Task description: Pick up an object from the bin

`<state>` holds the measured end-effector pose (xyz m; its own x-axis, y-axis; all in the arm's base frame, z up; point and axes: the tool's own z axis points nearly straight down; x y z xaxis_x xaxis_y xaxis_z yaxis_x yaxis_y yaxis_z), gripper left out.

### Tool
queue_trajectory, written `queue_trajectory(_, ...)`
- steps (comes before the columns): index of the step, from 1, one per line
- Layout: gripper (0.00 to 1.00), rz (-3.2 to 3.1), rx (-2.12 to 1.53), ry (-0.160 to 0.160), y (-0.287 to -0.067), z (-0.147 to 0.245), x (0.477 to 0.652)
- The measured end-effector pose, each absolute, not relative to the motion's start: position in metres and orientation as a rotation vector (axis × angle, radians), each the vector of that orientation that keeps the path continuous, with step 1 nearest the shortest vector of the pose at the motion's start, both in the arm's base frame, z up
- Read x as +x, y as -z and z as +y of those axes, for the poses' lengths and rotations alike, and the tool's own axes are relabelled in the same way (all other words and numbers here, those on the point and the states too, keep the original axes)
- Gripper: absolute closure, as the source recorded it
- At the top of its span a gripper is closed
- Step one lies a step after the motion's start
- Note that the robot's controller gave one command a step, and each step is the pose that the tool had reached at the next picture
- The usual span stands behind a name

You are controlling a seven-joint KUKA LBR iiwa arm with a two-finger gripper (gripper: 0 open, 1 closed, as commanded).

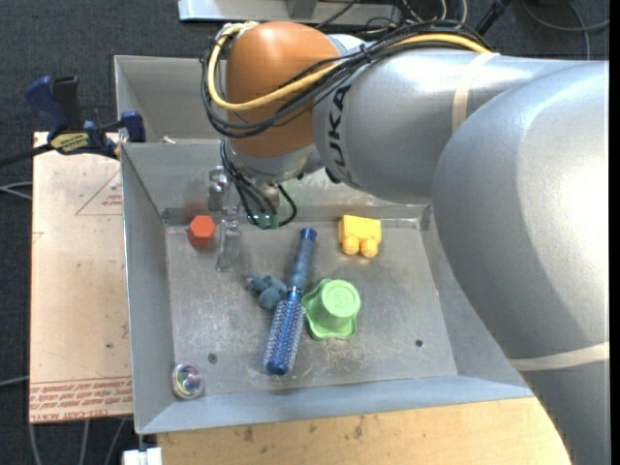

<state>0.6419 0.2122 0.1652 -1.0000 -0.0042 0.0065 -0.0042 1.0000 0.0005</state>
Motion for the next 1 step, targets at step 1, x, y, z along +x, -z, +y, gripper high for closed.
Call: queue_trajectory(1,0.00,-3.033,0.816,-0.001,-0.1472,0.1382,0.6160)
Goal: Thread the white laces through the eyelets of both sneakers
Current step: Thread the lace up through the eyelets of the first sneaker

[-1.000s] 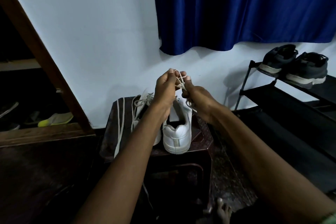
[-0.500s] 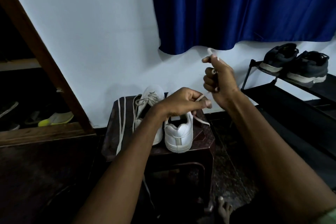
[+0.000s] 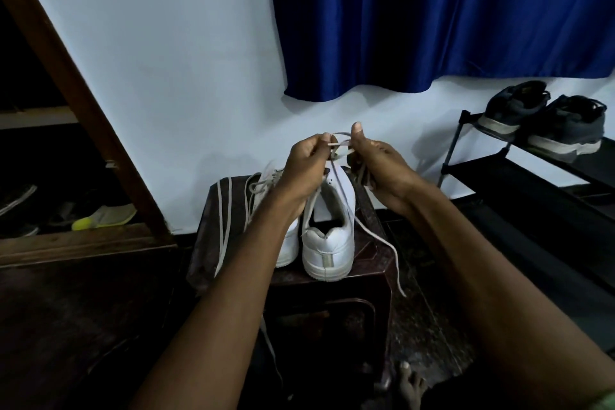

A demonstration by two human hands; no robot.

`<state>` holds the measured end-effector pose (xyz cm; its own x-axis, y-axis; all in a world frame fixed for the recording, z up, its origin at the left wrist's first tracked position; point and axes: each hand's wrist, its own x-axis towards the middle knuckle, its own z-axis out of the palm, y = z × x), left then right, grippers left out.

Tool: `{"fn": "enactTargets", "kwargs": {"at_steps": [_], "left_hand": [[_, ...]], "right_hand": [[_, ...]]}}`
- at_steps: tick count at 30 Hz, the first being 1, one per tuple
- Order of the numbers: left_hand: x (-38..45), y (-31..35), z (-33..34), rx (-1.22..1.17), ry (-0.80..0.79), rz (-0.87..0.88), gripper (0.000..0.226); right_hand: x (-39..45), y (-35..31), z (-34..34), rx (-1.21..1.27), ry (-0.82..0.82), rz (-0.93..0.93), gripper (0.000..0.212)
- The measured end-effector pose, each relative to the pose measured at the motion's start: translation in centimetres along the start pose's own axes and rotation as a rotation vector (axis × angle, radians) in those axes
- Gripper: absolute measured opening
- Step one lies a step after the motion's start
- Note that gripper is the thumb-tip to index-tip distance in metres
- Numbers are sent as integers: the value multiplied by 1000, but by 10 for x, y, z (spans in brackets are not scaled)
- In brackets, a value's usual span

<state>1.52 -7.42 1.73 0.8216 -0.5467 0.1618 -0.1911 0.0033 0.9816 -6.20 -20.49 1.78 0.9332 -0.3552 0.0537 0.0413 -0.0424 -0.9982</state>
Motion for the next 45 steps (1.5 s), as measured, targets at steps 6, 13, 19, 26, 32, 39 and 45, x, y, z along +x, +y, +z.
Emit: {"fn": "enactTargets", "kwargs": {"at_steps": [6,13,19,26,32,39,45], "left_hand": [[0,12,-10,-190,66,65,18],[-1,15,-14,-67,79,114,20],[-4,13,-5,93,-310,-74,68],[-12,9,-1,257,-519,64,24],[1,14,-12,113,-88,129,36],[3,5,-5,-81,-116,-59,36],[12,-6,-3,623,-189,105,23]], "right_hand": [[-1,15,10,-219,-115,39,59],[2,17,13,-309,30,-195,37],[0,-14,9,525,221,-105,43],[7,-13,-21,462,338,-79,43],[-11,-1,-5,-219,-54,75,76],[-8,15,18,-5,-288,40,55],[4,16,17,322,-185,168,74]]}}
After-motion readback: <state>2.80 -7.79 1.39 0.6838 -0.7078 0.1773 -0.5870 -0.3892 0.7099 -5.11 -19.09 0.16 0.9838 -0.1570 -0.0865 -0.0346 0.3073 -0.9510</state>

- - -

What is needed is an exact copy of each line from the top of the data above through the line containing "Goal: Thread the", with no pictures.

Solution to this exercise:
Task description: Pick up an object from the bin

`<state>` holds the measured end-effector pose (xyz m; its own x-axis, y-axis; all in the arm's base frame, z up; point and axes: the tool's own z axis points nearly straight down; x y z xaxis_x xaxis_y xaxis_z yaxis_x yaxis_y yaxis_z), gripper left out.

### Tool
queue_trajectory, written `queue_trajectory(_, ...)`
- steps (comes before the columns): index of the step, from 1, one per line
- Layout: gripper (0.00 to 1.00), rz (-3.2 to 3.1), rx (-2.12 to 1.53), ry (-0.160 to 0.160), y (-0.287 to -0.067), z (-0.147 to 0.245), x (0.477 to 0.652)
- The measured end-effector pose, each absolute, not relative to the motion's start: position in metres and orientation as a rotation vector (axis × angle, radians), each the vector of that orientation that keeps the path continuous, with step 1 nearest the shortest vector of the pose at the motion's start, both in the arm's base frame, z up
- Read x as +x, y as -z and z as +y of those axes, for the poses' lengths and rotations alike, and the tool's own axes are relabelled in the same way (all other words and numbers here, those on the point and the states too, keep the original axes)
- Gripper: absolute closure, as the source recorded it
- At the top of its span a gripper is closed
- Step one lies a step after the motion's start
- Note that the robot's controller gave one command a step, and each step is the pose that the tool had reached at the next picture
- The usual span stands behind a name

You are controlling a seven-joint KUKA LBR iiwa arm with a two-finger gripper (gripper: 0 open, 1 closed, as commanded).


<state>0.6419 0.2122 0.1652 -1.0000 -0.0042 0.0065 -0.0042 1.0000 0.0005</state>
Motion for the next 1 step, targets at step 1, x, y, z along +x, -z, +y, gripper high for closed.
Call: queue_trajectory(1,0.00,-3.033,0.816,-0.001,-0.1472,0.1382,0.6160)
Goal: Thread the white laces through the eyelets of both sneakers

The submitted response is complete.